From the entries below, list each line with "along".

-- -- --

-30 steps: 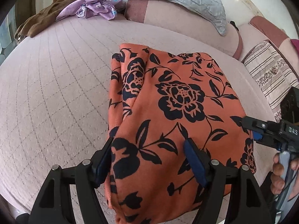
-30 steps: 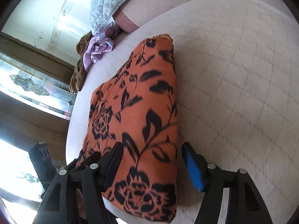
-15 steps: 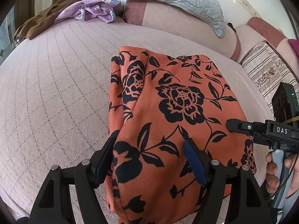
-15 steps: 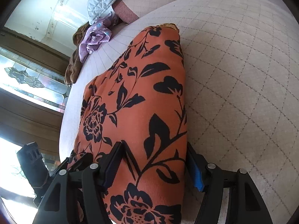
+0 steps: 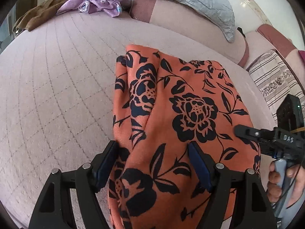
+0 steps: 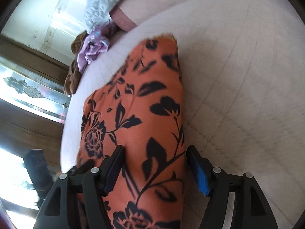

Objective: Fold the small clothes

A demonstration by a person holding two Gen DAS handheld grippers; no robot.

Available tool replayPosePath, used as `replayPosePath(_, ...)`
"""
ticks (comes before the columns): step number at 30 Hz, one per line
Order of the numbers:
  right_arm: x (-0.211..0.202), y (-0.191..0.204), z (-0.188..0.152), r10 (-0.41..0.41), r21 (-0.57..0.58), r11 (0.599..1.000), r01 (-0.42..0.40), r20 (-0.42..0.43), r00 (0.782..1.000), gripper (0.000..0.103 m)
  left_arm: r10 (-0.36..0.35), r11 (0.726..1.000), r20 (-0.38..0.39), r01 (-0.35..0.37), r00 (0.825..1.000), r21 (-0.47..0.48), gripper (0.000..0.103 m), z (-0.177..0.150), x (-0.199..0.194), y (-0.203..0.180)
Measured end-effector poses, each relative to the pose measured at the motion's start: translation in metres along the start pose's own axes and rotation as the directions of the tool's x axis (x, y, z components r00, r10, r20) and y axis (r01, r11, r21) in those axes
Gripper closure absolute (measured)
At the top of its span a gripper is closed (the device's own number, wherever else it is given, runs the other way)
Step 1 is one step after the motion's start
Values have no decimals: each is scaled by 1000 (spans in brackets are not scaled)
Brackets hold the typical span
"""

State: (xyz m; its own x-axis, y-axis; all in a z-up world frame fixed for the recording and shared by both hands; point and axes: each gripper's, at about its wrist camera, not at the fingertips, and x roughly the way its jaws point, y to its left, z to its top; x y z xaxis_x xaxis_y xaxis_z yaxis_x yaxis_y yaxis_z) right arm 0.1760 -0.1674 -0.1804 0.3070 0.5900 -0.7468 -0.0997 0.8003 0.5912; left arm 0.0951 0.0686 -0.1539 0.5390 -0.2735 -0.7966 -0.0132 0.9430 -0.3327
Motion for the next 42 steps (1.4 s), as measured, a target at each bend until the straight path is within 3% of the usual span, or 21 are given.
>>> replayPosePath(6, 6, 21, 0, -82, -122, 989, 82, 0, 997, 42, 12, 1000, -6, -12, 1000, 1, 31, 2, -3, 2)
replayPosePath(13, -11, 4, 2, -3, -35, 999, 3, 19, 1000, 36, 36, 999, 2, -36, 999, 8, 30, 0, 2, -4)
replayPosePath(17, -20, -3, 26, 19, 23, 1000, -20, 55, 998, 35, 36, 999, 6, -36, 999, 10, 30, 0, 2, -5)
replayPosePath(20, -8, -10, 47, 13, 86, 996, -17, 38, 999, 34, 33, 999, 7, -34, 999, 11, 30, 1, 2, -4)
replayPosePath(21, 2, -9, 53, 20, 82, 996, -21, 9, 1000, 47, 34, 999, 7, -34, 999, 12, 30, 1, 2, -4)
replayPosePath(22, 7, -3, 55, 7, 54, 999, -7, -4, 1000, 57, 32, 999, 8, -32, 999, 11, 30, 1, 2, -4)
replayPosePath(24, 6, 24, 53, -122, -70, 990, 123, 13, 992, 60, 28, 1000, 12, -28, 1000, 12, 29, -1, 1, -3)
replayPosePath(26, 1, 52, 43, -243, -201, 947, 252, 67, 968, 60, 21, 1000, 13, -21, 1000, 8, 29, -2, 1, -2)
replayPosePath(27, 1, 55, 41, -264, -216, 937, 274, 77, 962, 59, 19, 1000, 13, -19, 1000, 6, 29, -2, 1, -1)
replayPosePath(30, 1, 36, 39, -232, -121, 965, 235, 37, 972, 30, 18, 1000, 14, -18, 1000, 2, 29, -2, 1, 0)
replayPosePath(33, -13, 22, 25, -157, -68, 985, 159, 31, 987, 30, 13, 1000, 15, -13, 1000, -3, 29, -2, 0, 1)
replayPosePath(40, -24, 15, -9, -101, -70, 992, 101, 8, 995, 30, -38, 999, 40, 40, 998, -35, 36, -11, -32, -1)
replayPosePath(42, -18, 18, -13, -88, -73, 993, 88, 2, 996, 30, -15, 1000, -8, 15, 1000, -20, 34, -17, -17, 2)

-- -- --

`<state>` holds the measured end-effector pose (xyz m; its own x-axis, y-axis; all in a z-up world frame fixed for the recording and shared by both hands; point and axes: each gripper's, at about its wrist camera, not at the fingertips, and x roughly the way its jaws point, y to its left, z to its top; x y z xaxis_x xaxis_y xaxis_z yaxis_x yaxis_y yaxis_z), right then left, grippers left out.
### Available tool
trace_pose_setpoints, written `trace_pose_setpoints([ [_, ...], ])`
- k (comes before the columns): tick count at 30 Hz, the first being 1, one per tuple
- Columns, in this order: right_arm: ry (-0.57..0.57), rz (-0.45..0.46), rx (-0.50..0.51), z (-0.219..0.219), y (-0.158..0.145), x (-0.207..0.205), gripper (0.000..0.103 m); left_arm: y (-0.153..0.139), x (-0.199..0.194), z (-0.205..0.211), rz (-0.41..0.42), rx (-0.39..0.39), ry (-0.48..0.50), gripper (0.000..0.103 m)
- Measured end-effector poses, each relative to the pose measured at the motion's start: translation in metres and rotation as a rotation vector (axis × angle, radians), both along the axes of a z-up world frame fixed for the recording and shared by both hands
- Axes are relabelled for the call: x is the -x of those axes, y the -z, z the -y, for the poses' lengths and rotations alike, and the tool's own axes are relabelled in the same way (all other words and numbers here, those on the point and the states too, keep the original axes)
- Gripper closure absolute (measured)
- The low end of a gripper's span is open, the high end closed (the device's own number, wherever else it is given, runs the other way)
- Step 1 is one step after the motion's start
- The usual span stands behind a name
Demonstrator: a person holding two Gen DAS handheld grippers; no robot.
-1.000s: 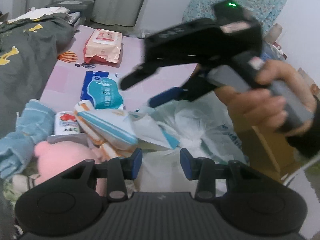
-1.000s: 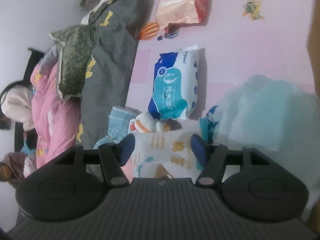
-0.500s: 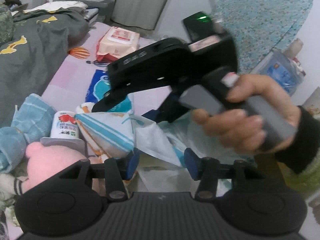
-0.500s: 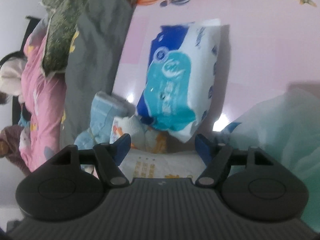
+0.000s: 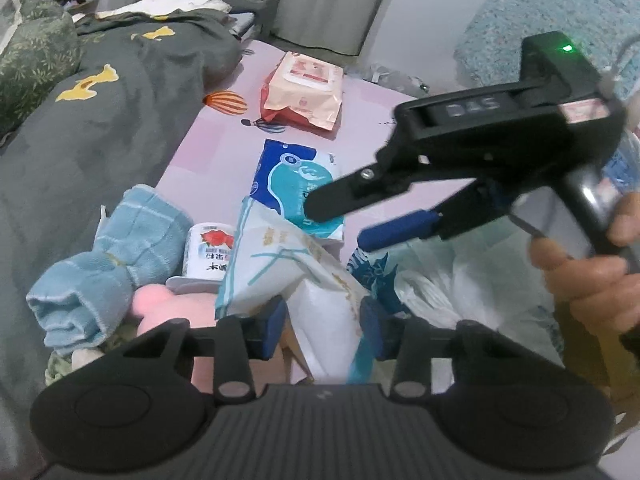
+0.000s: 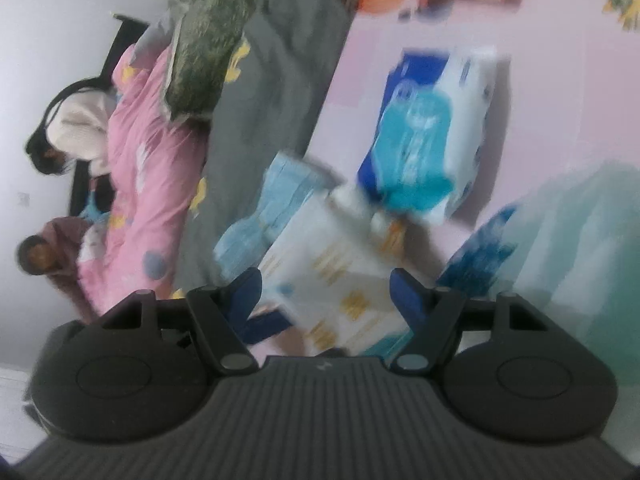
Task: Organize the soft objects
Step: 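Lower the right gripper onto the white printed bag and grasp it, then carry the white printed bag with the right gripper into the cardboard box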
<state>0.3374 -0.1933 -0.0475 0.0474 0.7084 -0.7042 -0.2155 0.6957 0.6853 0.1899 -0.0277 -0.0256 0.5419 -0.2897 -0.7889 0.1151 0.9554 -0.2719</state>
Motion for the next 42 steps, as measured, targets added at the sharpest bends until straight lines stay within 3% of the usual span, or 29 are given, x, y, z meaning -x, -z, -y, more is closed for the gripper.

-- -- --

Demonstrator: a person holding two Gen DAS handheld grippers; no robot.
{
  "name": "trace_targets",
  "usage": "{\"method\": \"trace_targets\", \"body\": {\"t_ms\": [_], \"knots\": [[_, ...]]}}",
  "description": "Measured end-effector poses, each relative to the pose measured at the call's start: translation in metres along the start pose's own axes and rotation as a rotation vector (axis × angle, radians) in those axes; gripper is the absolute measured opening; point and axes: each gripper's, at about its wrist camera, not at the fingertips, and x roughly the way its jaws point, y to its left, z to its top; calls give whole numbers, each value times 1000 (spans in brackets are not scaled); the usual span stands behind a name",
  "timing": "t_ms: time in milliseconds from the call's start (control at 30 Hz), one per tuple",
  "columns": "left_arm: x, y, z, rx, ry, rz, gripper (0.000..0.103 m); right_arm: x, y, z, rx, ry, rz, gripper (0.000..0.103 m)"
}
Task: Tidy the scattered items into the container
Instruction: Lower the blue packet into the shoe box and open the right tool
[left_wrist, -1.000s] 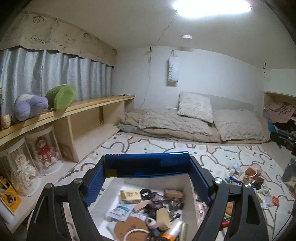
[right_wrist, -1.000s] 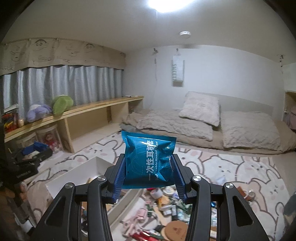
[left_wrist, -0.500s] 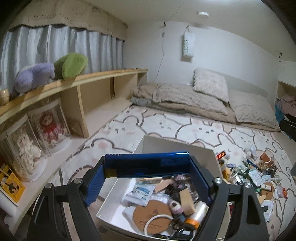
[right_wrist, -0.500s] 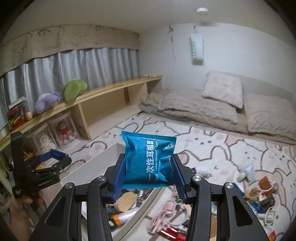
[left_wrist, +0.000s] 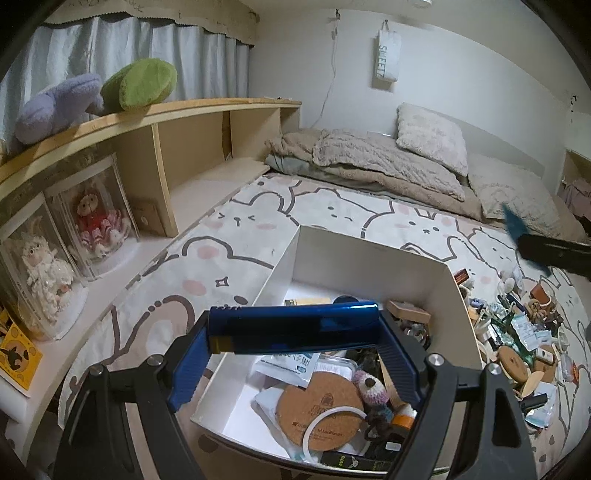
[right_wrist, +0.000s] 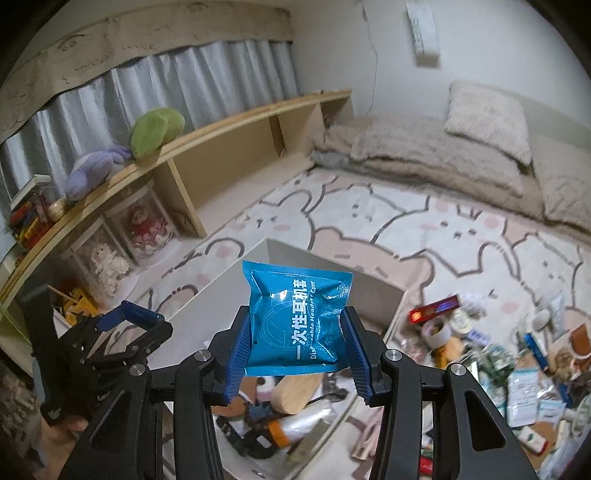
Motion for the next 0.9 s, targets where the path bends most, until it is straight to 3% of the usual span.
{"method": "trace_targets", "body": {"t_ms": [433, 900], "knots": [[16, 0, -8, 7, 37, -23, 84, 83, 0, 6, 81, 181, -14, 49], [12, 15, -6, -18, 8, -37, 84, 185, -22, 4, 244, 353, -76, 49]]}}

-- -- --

■ Answer area
Measured end-effector poses, each relative to the pose measured at the motion's start: translation in metres along the start pose's own axes and rotation as the directions of the tool's x axis (x, y, z components r00, r10, r20) and y axis (r01, r11, r21) in those axes
- Measured end-effector poses, each relative to the pose measured at the motion's start: translation in metres and rotation as a rotation vector (axis × angle, radians), both along the axes of a z-up world frame fixed for the recording and shared by both hands
  "description": "Measured end-effector poses, each relative to the pose measured at the call's start: translation in metres along the start pose's own axes and rotation as a rotation vector (axis × angle, radians) in those axes; gripper is the absolute measured opening; point and axes: each gripper's, at about its wrist camera, not at the fingertips, and x roughly the way its jaws point, y to its left, z to its top; calls give whole numbers, each value times 1000 (spans in brackets are not scaled); the usual span stands behind a name",

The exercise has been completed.